The fifth type of restlessness is rare. It is the restlessness of the soul. When everything feels empty and meaningless, know you are very fortunate. That longing and restlessness is the restlessness of the soul. Do not try to get rid of it.

Embrace it! Welcome it! Usually to get rid of it people do all sorts of things - they change places, jobs or partners, do this, do that. It seems to help for some time, but it does not last.

Wednesday, March 5, 2008

Week 9: Positivity Campaign

H and I were arguing. It was hour 3. I tried every technique I knew to get us out of our defensive postures: joking, uniting against a common enemy/cause; nothing worked. Until H said,

You know what I think? We focus only on the negative parts of our relationship and not the positive.


It was the turn we needed. I seized that ball of light and ran with it. "You're right," I said. "That's my thing, too. I need your help."

Another aspect of negativity has been revealed to me this week that helps me get a better grasp of the Parasite. (Negativity - your days are numbered!)

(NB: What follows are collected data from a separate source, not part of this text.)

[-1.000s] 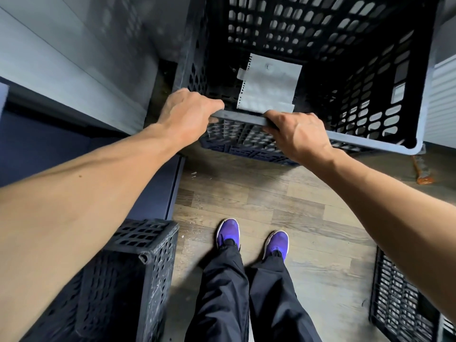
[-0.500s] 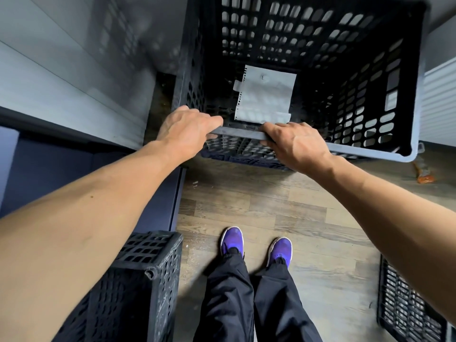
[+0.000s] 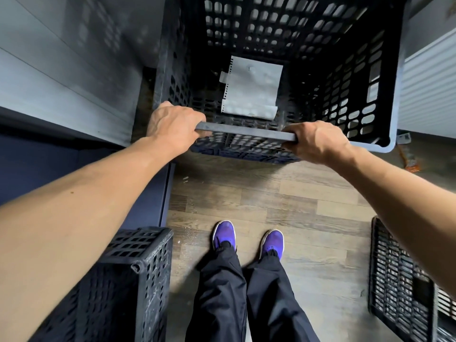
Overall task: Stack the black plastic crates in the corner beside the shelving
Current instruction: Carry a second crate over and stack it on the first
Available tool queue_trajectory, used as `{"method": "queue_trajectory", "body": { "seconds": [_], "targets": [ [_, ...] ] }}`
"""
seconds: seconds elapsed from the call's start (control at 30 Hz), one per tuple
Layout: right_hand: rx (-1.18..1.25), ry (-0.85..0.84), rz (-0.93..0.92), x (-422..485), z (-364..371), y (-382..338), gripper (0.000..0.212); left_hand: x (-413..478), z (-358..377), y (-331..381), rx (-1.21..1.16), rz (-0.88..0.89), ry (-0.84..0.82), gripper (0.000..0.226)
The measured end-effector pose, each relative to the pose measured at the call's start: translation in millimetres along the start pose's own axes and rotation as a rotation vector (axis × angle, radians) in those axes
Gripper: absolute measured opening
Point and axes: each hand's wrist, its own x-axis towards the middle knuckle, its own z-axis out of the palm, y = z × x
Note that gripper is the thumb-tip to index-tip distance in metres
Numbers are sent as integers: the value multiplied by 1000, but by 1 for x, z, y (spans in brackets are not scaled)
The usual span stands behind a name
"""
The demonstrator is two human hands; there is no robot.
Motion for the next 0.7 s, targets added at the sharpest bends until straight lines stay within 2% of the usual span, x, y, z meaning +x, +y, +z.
{"method": "queue_trajectory", "body": {
  "seconds": [0.27, 0.43, 0.53, 0.7],
  "targets": [
    [-46, 90, -19, -2, 7, 4, 25, 1, 5, -4, 24, 37, 10, 11],
    [-27, 82, -17, 2, 2, 5, 21, 5, 0, -6, 32, 50, 2, 19],
    [-9, 55, -14, 2, -2, 4, 22, 8, -4, -8, 41, 77, -45, 15],
    [7, 113, -38, -7, 2, 8, 20, 6, 0, -9, 51, 80, -41, 11]
  ]
}}
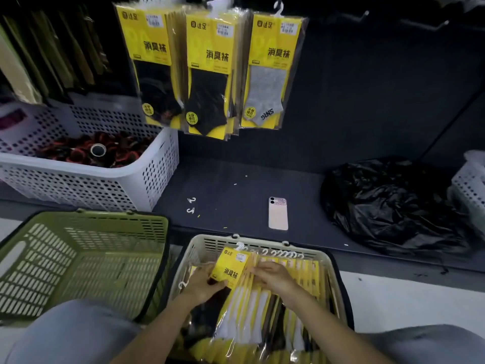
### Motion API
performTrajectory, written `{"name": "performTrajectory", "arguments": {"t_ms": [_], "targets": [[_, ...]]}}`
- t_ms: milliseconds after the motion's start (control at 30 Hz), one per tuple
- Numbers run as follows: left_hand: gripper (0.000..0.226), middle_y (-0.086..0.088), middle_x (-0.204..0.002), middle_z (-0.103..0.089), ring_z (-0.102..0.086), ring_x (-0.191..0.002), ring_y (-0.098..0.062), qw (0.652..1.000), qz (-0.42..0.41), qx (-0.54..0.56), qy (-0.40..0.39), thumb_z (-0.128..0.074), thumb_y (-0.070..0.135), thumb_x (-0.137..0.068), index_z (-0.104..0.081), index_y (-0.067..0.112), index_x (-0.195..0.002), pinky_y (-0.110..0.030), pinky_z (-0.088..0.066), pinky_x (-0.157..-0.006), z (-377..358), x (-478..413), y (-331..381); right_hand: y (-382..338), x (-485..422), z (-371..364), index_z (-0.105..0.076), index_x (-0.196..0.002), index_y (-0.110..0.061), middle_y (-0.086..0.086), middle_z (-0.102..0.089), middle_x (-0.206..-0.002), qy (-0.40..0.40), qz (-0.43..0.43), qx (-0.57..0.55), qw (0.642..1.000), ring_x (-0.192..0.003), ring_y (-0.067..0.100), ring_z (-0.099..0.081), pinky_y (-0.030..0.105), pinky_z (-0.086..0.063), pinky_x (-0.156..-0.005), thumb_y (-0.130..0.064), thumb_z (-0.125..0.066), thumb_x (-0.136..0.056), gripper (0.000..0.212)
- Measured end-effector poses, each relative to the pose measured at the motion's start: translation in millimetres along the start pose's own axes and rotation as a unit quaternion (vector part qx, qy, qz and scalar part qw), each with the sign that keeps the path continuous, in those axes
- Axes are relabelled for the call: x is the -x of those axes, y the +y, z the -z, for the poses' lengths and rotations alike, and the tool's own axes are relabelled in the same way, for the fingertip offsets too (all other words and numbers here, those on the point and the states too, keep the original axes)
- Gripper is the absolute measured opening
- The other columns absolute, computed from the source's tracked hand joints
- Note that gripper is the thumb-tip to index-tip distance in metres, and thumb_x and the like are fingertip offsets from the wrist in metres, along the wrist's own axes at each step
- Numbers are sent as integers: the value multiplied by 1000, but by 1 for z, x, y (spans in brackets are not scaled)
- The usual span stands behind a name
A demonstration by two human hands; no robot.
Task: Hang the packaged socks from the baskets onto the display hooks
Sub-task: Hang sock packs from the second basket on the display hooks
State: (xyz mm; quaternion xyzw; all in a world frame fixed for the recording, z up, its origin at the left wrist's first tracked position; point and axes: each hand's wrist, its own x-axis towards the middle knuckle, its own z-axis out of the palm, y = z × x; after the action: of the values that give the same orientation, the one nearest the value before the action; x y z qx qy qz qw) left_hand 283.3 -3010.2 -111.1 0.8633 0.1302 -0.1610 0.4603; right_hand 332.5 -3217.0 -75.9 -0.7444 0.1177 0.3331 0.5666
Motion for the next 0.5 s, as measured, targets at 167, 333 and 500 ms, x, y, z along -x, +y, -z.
{"name": "performTrajectory", "arguments": {"t_ms": [167,333,500], "targets": [[40,6,-107,-67,-60,-108,-15,989,68,128,-41,-77,26,-77,-57,21,-112,-17,-47,-81,1,3,2,0,5,-24,-37,-134,-15,11,-52,-133,-59,-44,-45,996,-102,19,-57,32,-53,-86,-37,-69,-85,62],[61,1,-113,-56,-55,-107,-14,985,75,156,4,-82,29,-71,-42,20,-117,-20,-43,-83,2,8,13,3,14,-30,-24,-150,-14,10,-42,-144,-12,-18,-45,999,-125,24,-47,37,-44,-101,-42,-60,-90,75],[54,11,-103,-69,-64,-87,1,972,35,232,8,-82,40,-66,-57,23,-111,-10,-46,-66,20,12,60,-39,32,-6,-50,-135,-12,7,-56,-135,3,76,-76,994,-126,24,-52,47,-38,-109,-44,-64,-84,62]]}}
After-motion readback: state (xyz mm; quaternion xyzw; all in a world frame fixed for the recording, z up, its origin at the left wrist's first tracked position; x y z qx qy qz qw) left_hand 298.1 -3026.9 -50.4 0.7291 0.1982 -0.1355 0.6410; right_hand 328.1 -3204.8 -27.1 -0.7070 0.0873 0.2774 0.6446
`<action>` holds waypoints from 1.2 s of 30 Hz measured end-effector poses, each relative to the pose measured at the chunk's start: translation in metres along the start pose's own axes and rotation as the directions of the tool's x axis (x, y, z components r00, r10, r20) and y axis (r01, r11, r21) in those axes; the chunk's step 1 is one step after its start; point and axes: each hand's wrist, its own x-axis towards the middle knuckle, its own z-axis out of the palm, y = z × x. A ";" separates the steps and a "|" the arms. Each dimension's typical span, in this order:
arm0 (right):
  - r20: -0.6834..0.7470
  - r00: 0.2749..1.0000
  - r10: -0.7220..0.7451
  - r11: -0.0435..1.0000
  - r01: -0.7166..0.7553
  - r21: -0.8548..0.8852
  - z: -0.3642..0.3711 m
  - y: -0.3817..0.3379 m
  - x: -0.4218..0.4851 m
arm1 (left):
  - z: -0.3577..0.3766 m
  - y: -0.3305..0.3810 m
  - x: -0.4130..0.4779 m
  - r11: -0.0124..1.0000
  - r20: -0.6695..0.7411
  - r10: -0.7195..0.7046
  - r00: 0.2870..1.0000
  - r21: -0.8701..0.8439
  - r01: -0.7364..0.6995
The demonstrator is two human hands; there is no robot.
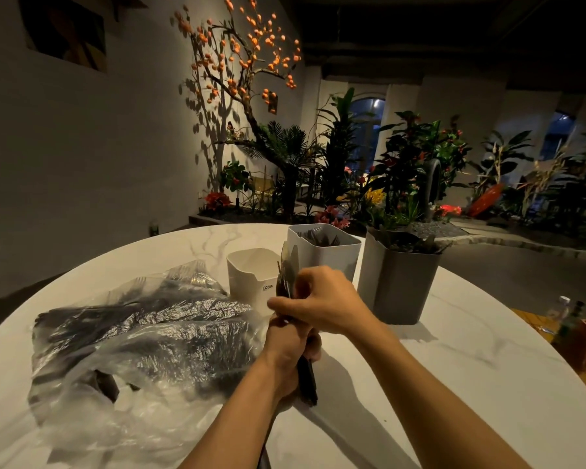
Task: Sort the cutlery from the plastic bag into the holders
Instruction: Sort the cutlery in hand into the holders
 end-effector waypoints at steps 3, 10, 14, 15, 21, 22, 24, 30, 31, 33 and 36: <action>0.013 0.999 0.053 0.984 -0.054 0.167 -0.003 -0.001 0.001 | -0.001 0.001 0.000 1.000 0.036 0.014 0.999 -0.005 -0.014; -0.110 0.986 0.127 0.770 -0.028 0.637 -0.029 0.019 0.002 | -0.006 0.012 0.000 0.966 0.171 -0.105 0.980 -0.218 0.142; -0.126 0.981 0.145 0.699 -0.012 0.715 -0.031 0.027 0.003 | -0.007 0.012 0.001 0.974 0.152 -0.093 0.984 -0.193 0.122; -0.111 0.984 0.141 0.691 -0.018 0.723 -0.030 0.029 0.003 | -0.007 0.011 0.002 0.977 0.143 -0.079 0.987 -0.183 0.105; 0.173 0.981 0.091 0.709 -0.185 0.680 -0.036 0.033 -0.003 | -0.009 0.009 0.004 0.989 0.053 0.016 0.998 -0.145 -0.009; 0.201 0.976 0.078 0.724 -0.194 0.662 -0.036 0.032 -0.003 | -0.008 0.008 0.003 0.991 0.036 0.024 0.999 -0.134 -0.019; 0.213 0.975 0.071 0.745 -0.193 0.639 -0.037 0.031 -0.003 | -0.007 0.008 0.002 0.992 0.014 0.034 0.999 -0.119 -0.032; 0.025 0.985 0.174 0.745 -0.148 0.650 -0.043 0.036 -0.001 | -0.004 0.009 0.000 0.997 -0.009 0.029 1.000 -0.075 -0.030; -0.046 0.980 0.196 0.712 -0.110 0.693 -0.045 0.035 0.000 | -0.004 0.009 0.000 0.997 -0.007 0.024 1.000 -0.073 -0.024; -0.234 0.943 0.236 0.656 0.024 0.754 -0.054 0.034 0.002 | -0.005 0.008 0.001 0.998 0.004 0.015 1.000 -0.066 -0.015; -0.519 0.801 0.299 0.630 0.243 0.737 -0.069 0.034 0.010 | -0.007 0.008 0.003 0.997 0.030 -0.003 1.000 -0.077 0.005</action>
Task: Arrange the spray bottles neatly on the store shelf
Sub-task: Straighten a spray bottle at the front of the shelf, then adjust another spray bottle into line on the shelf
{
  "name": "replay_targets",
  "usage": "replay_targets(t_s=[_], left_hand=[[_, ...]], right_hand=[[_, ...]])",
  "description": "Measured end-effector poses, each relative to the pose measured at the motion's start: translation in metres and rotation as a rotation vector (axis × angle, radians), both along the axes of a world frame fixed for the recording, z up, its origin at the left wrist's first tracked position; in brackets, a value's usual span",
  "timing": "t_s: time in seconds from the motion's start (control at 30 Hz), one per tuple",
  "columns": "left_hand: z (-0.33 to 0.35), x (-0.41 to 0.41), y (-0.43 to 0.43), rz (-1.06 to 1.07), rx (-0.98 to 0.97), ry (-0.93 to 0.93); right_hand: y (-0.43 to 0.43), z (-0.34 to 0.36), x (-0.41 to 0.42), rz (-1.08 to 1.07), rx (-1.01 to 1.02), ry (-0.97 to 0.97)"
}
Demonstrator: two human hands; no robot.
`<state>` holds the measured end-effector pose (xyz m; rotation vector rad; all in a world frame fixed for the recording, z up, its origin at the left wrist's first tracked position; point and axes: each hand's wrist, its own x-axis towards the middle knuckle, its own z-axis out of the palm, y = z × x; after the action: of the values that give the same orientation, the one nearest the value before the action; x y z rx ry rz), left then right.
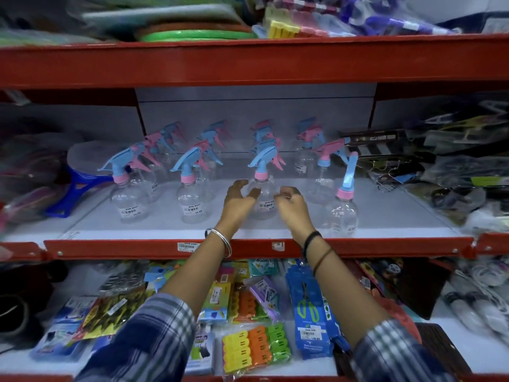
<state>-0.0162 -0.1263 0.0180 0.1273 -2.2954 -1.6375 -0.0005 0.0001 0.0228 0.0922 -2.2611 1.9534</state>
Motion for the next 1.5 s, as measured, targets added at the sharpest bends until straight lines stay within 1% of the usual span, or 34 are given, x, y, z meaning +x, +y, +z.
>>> replay_targets(t_s=[0.1, 0.23, 0.47, 0.67, 0.77, 0.83, 0.87, 0.9, 0.97, 1.03, 1.1, 1.17, 1.23, 1.3, 1.4, 1.5], left_hand=[[0.001, 0.002, -0.007, -0.096, -0.006, -0.002], [0.000, 0.010, -0.013, -0.128, -0.003, 0.041], [-0.002, 0.042, -0.024, -0.234, -0.094, 0.077], [0.000, 0.071, -0.023, -0.262, -0.127, 0.072], [0.000, 0.078, -0.023, -0.265, -0.167, 0.057], [-0.002, 0.082, -0.025, -0.229, -0.160, 0.062], [-0.004, 0.084, -0.027, -0.195, -0.140, 0.077], [-0.006, 0.085, -0.031, -0.150, -0.114, 0.103], [-0.011, 0.089, -0.044, -0.029, -0.040, 0.184], [-0.012, 0.091, -0.062, 0.112, 0.018, 0.265], [-0.012, 0.088, -0.080, 0.246, 0.009, 0.299], [-0.008, 0.081, -0.098, 0.313, -0.031, 0.263], [-0.003, 0.068, -0.118, 0.294, -0.051, 0.171], [-0.002, 0.053, -0.137, 0.198, -0.049, 0.080], [0.000, 0.042, -0.155, 0.021, -0.023, 0.001], [0.003, 0.043, -0.163, -0.120, -0.045, -0.013]], right_hand=[[-0.010, 0.006, -0.011, 0.046, 0.005, -0.058], [-0.014, 0.002, -0.012, 0.037, 0.015, -0.066], [-0.005, -0.011, 0.022, -0.002, 0.141, 0.084], [-0.005, -0.015, 0.049, -0.066, 0.217, 0.143], [-0.005, -0.019, 0.055, -0.062, 0.230, 0.122], [-0.010, -0.021, 0.061, -0.096, 0.213, 0.115], [-0.014, -0.022, 0.065, -0.153, 0.202, 0.154], [-0.018, -0.023, 0.070, -0.221, 0.198, 0.237], [-0.029, -0.022, 0.086, -0.337, 0.222, 0.471], [-0.049, -0.016, 0.102, -0.311, 0.228, 0.632], [-0.071, -0.014, 0.107, -0.205, 0.209, 0.663], [-0.094, -0.012, 0.099, -0.104, 0.205, 0.615], [-0.121, -0.007, 0.081, -0.023, 0.211, 0.505], [-0.144, 0.000, 0.061, 0.019, 0.202, 0.343], [-0.166, 0.009, 0.028, 0.077, 0.146, 0.099], [-0.173, 0.008, 0.009, 0.127, 0.177, 0.024]])
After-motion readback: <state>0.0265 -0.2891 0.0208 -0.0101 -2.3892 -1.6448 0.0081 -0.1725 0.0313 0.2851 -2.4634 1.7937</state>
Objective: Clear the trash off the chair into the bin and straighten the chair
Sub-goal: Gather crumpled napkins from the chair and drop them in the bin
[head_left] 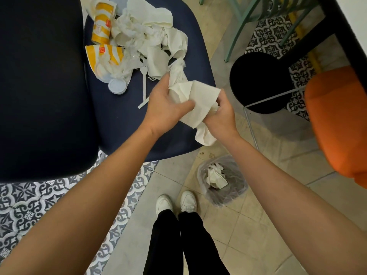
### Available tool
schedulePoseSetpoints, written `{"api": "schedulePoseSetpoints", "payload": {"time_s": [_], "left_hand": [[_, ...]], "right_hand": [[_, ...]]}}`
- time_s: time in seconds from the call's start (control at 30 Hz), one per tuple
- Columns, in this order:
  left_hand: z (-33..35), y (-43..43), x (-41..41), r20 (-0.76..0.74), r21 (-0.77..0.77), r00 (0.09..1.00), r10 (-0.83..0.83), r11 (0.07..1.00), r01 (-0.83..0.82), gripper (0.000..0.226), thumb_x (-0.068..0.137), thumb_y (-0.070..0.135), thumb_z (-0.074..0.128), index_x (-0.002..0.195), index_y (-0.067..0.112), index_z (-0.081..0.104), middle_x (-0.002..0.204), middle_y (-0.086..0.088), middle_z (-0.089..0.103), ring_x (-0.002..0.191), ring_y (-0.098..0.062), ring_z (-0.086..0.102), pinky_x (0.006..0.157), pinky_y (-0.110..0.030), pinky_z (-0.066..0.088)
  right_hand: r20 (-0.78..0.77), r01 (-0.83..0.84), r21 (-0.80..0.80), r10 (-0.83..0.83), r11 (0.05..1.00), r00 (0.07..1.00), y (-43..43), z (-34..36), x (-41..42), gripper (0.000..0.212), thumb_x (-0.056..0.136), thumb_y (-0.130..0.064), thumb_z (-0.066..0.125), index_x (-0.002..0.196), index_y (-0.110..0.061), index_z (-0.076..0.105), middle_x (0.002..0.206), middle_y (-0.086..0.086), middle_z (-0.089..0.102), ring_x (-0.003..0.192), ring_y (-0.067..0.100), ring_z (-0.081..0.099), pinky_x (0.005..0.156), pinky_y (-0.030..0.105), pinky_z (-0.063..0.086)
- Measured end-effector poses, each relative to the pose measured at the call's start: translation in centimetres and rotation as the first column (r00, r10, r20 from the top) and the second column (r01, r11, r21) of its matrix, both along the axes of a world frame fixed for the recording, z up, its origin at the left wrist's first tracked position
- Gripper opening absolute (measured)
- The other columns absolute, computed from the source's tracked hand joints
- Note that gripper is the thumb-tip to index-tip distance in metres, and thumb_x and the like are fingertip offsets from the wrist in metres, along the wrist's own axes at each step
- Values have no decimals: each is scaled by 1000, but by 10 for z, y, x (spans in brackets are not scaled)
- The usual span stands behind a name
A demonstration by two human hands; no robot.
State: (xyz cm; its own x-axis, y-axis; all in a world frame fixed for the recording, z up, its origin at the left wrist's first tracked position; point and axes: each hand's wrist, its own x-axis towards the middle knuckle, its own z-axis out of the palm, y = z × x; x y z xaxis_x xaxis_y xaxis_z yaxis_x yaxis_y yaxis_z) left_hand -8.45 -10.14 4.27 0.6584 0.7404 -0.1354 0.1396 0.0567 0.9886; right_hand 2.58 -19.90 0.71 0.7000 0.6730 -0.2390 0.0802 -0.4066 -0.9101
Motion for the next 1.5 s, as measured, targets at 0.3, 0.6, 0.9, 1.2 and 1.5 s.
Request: {"api": "schedulePoseSetpoints", "payload": {"time_s": [0.3,0.6,0.9,1.2,1.5], "left_hand": [[27,-1,15,209,-213,978,-5,976,51,37,68,4,65,101,11,50,85,4,62,78,-9,64,61,-27,52],[7,-14,14,161,-380,986,48,925,17,53,70,6,65,121,6,50,104,-9,63,97,-21,64,75,-30,54],[-16,-63,22,78,-478,997,14,878,25,48,80,13,66,124,11,46,112,-8,63,95,-14,65,69,-24,55],[-55,-108,28,-69,-577,998,-11,816,-30,34,87,18,62,118,18,47,117,-5,62,105,-21,63,80,-35,56],[-143,-178,43,-109,-708,990,-89,706,-14,37,90,22,59,125,13,49,117,-9,65,106,-24,63,84,-40,54]], "right_hand": [[-170,-33,120,54,992,984,4,5,-7,65,57,-15,80,115,-9,52,96,10,63,97,35,61,85,55,52],[-427,64,85,-22,994,904,4,10,-8,17,90,2,54,80,-11,55,72,0,56,63,8,58,55,18,50],[-613,331,81,-215,940,761,-37,-4,11,32,95,-11,38,68,-10,56,51,-3,56,48,10,56,46,18,46],[-565,347,-26,-300,938,768,-86,-29,15,30,94,-11,42,68,-14,58,57,-5,57,55,10,55,51,22,47],[-176,147,-210,-185,967,967,-166,-96,32,29,84,-3,60,86,-32,58,87,-10,63,81,12,59,66,22,51]]}}
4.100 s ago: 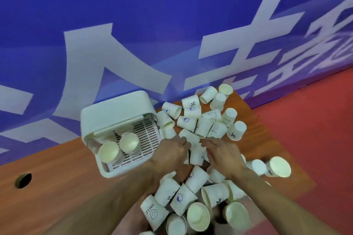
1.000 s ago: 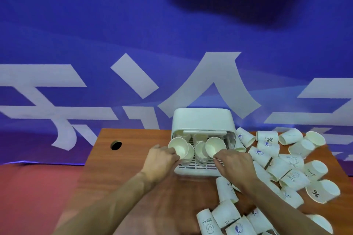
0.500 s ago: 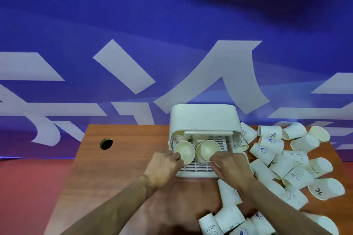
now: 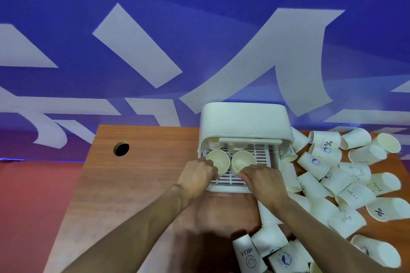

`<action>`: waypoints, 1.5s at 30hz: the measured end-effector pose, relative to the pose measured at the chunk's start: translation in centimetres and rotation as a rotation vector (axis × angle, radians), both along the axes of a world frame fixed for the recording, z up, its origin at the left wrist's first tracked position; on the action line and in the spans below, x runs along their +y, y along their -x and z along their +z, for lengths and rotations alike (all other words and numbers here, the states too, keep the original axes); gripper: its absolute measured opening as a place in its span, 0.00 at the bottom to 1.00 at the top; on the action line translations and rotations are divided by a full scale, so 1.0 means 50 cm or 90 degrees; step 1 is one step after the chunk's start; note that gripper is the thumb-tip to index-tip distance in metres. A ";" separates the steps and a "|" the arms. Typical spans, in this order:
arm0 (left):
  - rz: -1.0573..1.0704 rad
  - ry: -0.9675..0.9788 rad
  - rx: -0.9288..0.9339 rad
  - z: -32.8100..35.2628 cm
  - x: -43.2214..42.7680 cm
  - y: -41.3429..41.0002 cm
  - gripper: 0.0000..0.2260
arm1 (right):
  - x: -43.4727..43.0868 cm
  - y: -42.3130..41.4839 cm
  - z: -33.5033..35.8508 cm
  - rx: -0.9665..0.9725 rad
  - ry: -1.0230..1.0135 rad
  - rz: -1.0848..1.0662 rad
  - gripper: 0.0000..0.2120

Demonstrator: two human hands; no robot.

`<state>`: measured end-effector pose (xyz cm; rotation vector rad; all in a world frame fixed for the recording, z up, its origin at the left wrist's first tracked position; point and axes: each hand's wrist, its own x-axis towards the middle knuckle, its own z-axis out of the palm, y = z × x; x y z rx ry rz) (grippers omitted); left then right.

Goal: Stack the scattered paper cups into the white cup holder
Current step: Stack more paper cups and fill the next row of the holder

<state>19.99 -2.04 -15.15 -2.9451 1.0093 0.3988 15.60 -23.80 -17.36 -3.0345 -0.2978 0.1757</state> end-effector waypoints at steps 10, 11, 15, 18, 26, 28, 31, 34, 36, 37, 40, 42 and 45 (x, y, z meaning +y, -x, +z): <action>0.010 0.027 0.035 -0.024 -0.011 -0.015 0.13 | -0.003 -0.002 -0.010 0.027 -0.023 -0.045 0.17; 0.008 0.020 0.032 -0.025 -0.013 -0.015 0.13 | -0.003 -0.002 -0.009 0.029 -0.026 -0.047 0.17; 0.018 0.003 0.015 -0.021 -0.023 -0.013 0.10 | -0.002 -0.001 -0.009 0.042 -0.041 -0.056 0.17; 0.006 -0.034 -0.004 -0.012 -0.027 -0.010 0.11 | 0.003 -0.001 -0.003 0.059 -0.038 -0.064 0.17; -0.130 0.053 -0.124 0.074 -0.070 0.020 0.08 | -0.070 0.066 0.046 -0.107 -0.168 -0.077 0.08; -0.177 0.097 -0.183 0.090 -0.106 0.031 0.10 | -0.116 0.088 0.058 -0.147 -0.166 -0.077 0.05; -0.223 0.170 -0.205 0.105 -0.195 0.049 0.13 | -0.203 0.111 0.073 -0.136 -0.135 -0.119 0.06; -0.235 0.200 -0.167 0.101 -0.302 0.078 0.14 | -0.309 0.144 0.080 -0.124 -0.106 -0.174 0.07; -0.245 0.171 -0.135 0.090 -0.375 0.095 0.13 | -0.388 0.174 0.081 -0.103 -0.080 -0.206 0.07; -0.257 0.148 -0.126 0.083 -0.412 0.104 0.12 | -0.429 0.190 0.081 -0.093 -0.066 -0.223 0.07; -0.274 0.096 -0.099 0.056 -0.521 0.126 0.11 | -0.552 0.240 0.072 -0.086 -0.068 -0.292 0.09; -0.265 0.082 -0.071 0.036 -0.592 0.136 0.11 | -0.628 0.271 0.061 -0.078 -0.048 -0.330 0.09; -0.273 0.066 -0.048 0.009 -0.696 0.145 0.11 | -0.727 0.304 0.034 -0.074 0.005 -0.344 0.13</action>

In my first week of Lent, tackling negativity was an exciting, amorphous concept. The rush of the decision carried me through the first few days. But quickly I was arguing, depressive, worrying, fretting, griping and losing my temper as usual.


With the end of this second week (on my late Lent schedule), the necessity of a game plan has arisen and is quickly being addressed. It is not about killing some diffuse, nameless cloud. It is about the mundane, regular steps that take us through the day. These little shifts will make the earth quake.

So I'm beginning with a tip from H:

Stop listening to angsty music. (I hate emos anyway.)

And one from me (I'm listening to Kanye right now):

It's easy to be in a good mood when the sun is so bright. For a light-starved gal who just flew back from the suicidally-foggy Bay Area last night, I'm reveling in the rays of Amun-Ra. (check out my balcony! -->)

I believe the Universe is supportive of this act in the little signs it sends. Even the latest issue of Psychology Today declares:

"MORE THAN ANY OTHER MAJOR PERSONALITY TRAIT, OPTIMISM IS A MATTER OF PRACTICE."

Another article from the positive psychologists (damn I should have applied to that program after all!), it delivers the great news:

"Learning to think like an optimist, it turns out, is less important than acting like one."


"To heighten joy in life...when something good happens...make time to pay attention to it. Share the experience: The happiest people celebrate triumphs with others."

On mind-set:

"Are you concentrating on avoiding failure or looking forward to an opportunity to do something well?"

(this issue also has a correlative article on the maladaptive rigidity of perfectionism - although it should have had an Asian kid as its model)

Prayer for Positivity:

Dear Lord help me to give up negativity for Lent as perfectly as your Son.

Goddesses love me and protect.

Universe remind me that I am loved and there is enough to go around.